PROBLEM STATEMENT =>
Which lines of the listing hold the string "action"? Show each of them.

DATA SUPPLIED =>

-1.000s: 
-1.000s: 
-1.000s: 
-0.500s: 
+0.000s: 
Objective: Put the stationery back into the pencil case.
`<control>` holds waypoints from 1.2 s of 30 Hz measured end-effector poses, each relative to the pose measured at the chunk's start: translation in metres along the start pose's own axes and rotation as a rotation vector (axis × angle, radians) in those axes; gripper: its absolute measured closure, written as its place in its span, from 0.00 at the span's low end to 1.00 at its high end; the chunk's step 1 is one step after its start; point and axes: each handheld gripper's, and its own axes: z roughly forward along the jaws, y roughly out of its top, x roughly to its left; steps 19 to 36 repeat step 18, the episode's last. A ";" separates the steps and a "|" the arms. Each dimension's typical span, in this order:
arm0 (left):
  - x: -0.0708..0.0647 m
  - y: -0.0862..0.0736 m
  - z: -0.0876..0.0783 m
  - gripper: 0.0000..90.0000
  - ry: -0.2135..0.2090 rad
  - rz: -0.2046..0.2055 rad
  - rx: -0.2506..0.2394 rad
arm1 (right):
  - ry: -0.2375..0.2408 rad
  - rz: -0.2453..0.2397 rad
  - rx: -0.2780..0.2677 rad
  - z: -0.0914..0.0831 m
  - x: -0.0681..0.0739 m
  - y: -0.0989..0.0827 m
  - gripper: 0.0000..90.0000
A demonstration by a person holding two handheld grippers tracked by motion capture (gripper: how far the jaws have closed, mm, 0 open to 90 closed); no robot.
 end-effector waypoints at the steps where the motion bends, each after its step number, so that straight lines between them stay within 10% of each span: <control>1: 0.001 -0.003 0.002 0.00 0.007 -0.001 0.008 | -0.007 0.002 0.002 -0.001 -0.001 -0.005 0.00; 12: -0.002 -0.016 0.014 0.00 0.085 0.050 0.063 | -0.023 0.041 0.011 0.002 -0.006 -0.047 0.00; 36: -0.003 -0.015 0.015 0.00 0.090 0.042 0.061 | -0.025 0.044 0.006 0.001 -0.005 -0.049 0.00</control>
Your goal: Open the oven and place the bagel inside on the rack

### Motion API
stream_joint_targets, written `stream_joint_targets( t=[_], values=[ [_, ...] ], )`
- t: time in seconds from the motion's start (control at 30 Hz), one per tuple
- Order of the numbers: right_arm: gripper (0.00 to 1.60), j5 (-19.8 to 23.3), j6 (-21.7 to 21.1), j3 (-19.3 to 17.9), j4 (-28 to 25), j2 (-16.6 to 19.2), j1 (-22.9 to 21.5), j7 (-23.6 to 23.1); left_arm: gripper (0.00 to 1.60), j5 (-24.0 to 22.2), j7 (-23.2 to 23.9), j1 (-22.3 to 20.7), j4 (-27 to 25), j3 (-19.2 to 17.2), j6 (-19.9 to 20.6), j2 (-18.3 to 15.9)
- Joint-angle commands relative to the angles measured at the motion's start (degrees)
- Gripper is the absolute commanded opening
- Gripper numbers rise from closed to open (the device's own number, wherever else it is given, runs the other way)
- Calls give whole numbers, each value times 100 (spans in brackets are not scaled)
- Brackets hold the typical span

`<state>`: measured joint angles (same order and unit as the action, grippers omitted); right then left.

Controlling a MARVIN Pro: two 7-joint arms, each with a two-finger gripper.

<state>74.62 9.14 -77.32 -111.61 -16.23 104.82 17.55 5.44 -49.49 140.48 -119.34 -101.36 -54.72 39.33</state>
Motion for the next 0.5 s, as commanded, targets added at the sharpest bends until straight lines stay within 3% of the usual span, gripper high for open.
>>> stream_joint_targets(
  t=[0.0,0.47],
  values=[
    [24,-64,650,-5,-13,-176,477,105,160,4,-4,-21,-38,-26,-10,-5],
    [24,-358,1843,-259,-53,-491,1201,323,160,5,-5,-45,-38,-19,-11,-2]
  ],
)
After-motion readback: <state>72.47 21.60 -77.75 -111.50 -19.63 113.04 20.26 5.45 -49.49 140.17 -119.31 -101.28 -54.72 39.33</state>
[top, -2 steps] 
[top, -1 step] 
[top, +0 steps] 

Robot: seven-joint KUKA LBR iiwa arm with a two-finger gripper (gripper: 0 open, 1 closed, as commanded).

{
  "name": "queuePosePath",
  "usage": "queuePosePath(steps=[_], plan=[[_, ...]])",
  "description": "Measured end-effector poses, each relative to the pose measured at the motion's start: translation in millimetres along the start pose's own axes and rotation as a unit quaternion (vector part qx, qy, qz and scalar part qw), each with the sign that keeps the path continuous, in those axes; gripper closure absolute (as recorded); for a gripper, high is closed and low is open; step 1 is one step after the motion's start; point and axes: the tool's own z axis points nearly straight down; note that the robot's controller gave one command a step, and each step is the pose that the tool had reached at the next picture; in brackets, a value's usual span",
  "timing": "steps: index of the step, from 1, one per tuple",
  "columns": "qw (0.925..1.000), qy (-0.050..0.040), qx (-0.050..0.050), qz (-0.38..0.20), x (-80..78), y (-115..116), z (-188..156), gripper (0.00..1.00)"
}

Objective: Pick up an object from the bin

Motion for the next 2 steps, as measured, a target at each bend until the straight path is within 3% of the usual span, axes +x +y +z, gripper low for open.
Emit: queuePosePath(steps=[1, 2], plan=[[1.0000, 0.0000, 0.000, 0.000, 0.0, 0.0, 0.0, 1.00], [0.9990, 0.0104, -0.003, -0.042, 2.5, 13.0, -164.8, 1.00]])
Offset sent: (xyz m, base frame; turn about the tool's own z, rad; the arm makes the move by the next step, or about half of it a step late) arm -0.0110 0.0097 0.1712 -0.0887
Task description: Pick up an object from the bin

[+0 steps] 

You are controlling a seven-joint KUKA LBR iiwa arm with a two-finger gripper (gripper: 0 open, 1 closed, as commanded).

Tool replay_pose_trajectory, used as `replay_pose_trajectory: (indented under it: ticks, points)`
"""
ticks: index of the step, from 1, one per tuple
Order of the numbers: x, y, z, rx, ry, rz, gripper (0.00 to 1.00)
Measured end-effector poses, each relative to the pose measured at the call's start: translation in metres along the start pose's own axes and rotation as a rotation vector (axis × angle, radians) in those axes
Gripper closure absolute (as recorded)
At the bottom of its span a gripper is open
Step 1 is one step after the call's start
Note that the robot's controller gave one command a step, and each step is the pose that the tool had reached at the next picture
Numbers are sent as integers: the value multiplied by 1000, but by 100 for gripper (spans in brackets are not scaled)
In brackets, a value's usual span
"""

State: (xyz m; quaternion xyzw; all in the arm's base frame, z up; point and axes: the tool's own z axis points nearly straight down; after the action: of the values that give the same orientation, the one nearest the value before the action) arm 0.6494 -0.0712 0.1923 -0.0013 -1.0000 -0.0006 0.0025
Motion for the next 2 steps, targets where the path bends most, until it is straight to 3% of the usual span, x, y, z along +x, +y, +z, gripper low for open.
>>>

YOUR RESPONSE =>
`<state>`: measured joint angles (same order and unit as the action, grippers omitted); right then left.
State: (xyz m; quaternion xyzw; all in the arm's base frame, z up; point and axes: the tool's own z axis points nearly straight down; after the action: of the values that give the same orientation, the one nearest the value before the action) arm 0.6494 -0.0712 0.1923 -0.0013 -1.0000 -0.0006 0.0025

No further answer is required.